▸ **Exercise brief**
Your answer should be only the lines below from the one with "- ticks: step" to the one with "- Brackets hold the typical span", repeated exactly, ends included.

▸ **Material supplied**
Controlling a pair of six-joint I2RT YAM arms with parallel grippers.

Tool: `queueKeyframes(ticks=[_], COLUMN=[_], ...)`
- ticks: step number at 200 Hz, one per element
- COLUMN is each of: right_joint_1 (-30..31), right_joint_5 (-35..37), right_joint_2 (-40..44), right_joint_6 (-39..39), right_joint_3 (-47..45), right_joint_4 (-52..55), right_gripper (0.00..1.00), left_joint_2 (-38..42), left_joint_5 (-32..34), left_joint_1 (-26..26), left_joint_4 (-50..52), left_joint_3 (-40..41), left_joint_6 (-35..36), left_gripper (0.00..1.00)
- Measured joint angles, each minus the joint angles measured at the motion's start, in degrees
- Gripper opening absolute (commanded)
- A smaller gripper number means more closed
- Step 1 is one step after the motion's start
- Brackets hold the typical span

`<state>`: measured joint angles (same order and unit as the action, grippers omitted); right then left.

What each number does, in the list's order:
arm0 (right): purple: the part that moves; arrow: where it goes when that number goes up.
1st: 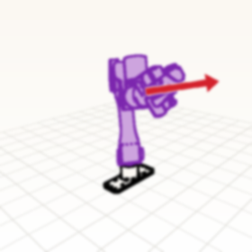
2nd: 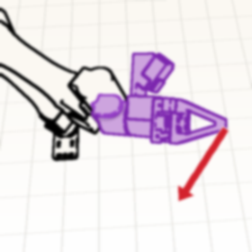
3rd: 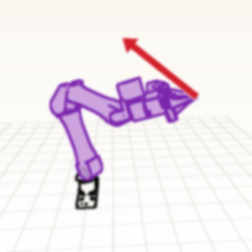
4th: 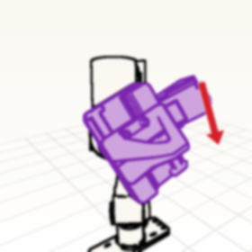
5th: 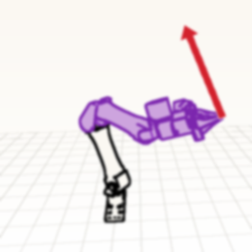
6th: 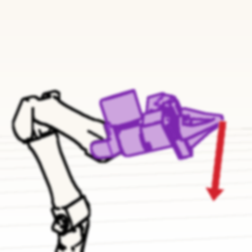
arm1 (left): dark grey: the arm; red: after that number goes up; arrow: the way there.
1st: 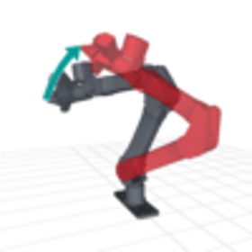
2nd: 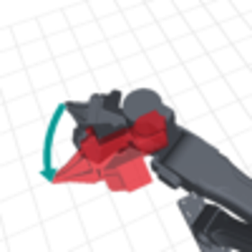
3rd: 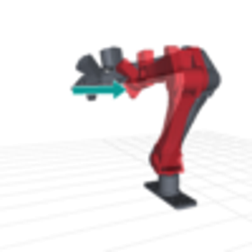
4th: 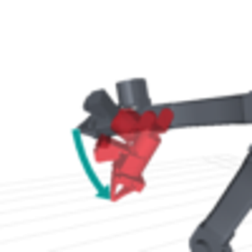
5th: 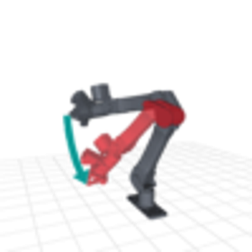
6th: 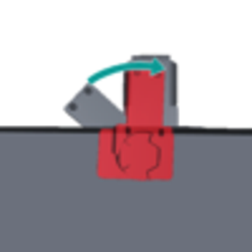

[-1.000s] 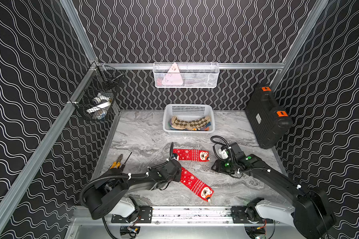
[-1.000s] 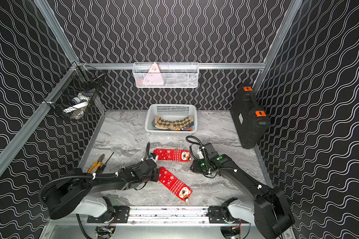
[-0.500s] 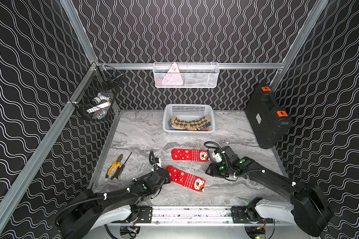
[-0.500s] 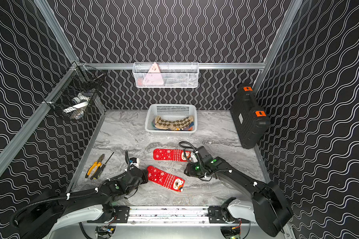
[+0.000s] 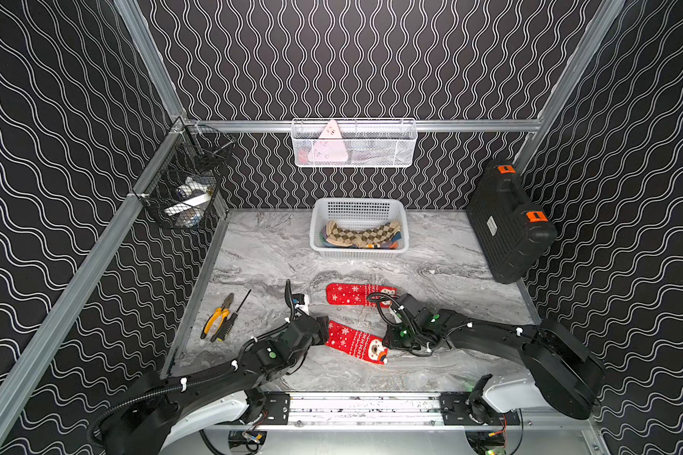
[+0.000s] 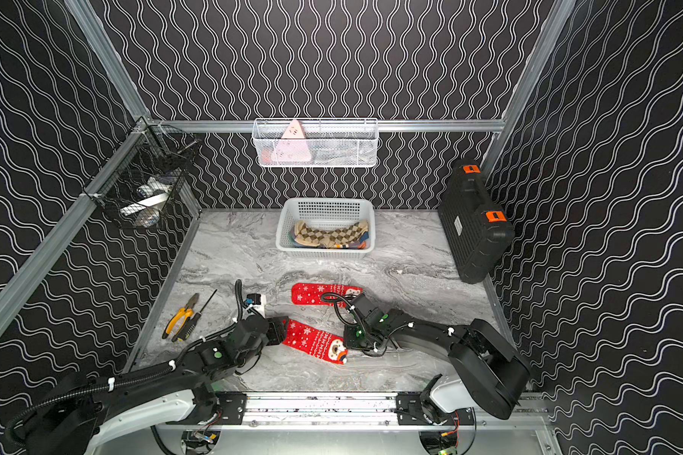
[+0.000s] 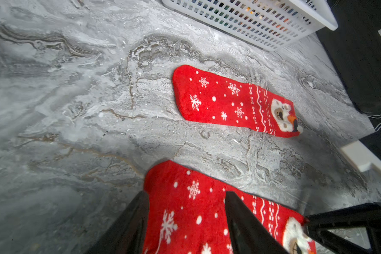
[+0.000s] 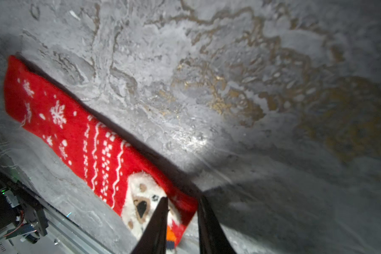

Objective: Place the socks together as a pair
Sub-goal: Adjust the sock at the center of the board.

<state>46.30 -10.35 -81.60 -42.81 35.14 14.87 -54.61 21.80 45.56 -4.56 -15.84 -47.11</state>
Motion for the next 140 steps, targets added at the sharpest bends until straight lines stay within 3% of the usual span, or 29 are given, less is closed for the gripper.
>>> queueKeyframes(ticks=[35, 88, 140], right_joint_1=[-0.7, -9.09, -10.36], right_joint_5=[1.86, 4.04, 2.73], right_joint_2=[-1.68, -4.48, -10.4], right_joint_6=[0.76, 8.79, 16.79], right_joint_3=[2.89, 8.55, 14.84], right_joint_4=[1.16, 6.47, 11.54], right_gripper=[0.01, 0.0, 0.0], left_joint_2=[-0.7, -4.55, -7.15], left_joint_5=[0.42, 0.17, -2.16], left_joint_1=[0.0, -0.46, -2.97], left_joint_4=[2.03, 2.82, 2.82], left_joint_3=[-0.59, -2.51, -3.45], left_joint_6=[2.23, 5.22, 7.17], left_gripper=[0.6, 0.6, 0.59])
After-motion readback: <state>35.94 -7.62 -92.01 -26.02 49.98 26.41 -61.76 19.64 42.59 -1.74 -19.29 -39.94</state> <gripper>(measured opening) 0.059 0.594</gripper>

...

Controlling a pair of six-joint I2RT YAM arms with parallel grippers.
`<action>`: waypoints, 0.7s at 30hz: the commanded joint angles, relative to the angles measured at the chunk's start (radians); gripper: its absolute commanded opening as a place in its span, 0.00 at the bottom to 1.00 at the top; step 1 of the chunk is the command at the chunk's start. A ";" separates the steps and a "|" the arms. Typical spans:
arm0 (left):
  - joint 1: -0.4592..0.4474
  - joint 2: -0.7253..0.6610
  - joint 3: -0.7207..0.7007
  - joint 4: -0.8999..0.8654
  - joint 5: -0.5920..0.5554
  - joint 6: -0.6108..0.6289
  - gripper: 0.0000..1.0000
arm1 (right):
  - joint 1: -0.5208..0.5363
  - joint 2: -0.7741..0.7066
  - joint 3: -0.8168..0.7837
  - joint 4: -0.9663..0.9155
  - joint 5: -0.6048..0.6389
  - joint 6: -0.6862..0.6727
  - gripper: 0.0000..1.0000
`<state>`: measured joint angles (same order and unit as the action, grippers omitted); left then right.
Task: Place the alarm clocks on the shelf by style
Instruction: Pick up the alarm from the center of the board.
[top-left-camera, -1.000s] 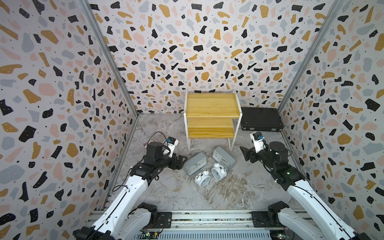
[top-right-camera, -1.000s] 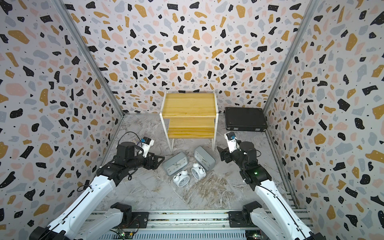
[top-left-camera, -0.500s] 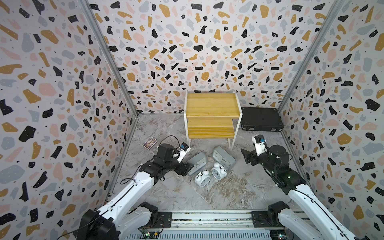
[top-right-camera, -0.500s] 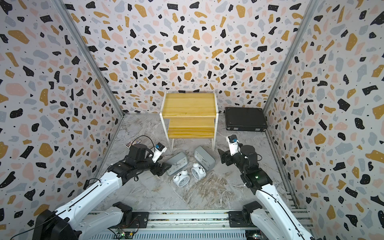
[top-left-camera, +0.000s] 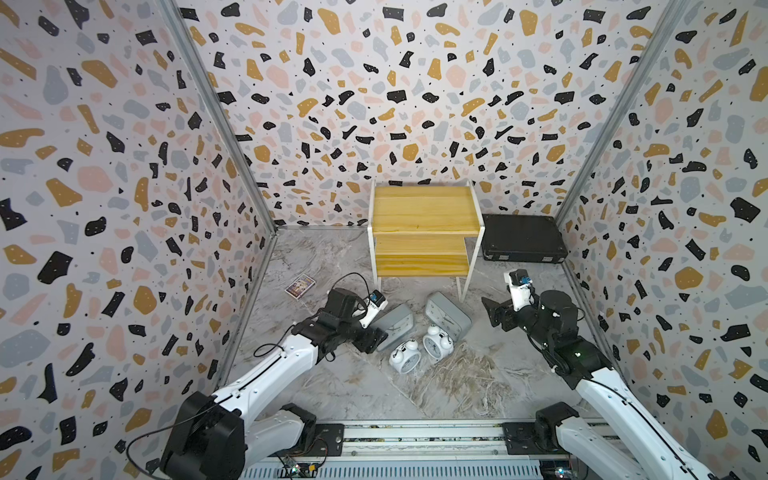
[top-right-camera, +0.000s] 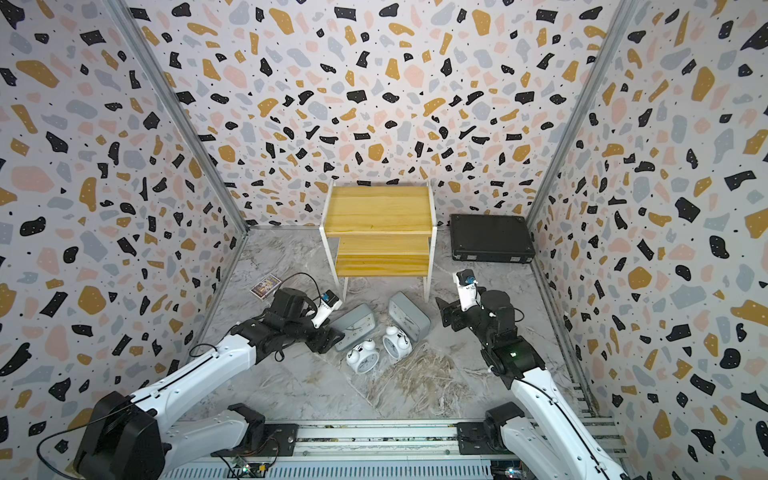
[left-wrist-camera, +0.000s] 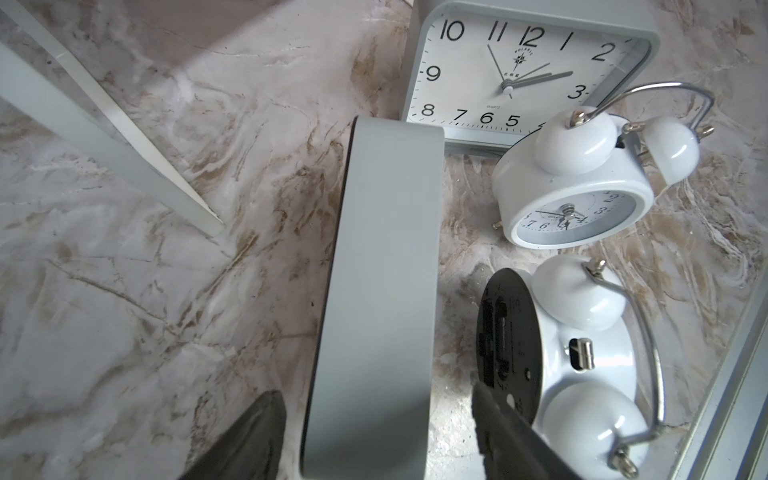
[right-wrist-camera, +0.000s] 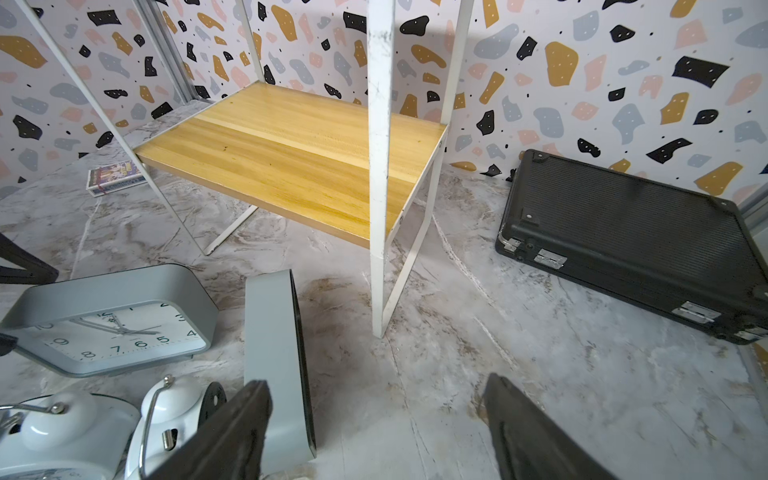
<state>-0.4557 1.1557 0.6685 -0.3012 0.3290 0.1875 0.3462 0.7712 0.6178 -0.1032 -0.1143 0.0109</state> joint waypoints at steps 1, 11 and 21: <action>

▸ **Task solution**
- ticks: step number at 200 Hz, one per element
- COLUMN is each of: right_joint_1 (-30..31), right_joint_5 (-35..37), right_joint_2 (-40..44), right_joint_6 (-39..39), right_joint_3 (-47..45), right_joint_4 (-52..55), right_gripper (0.00..1.00), left_joint_2 (-38..42), left_joint_5 (-32..34), left_joint_1 (-26..26), left_joint_4 (-50..52), left_joint_3 (-40..41), left_joint_6 (-35..36), left_gripper (0.00..1.00)
- Measured joint angles, each minus the joint angles measured at the motion's start, in degrees
- Gripper opening absolute (commanded)
- A smaller gripper number means more closed
- Step 1 is one step after the motion's start
- Brackets hold the typical span

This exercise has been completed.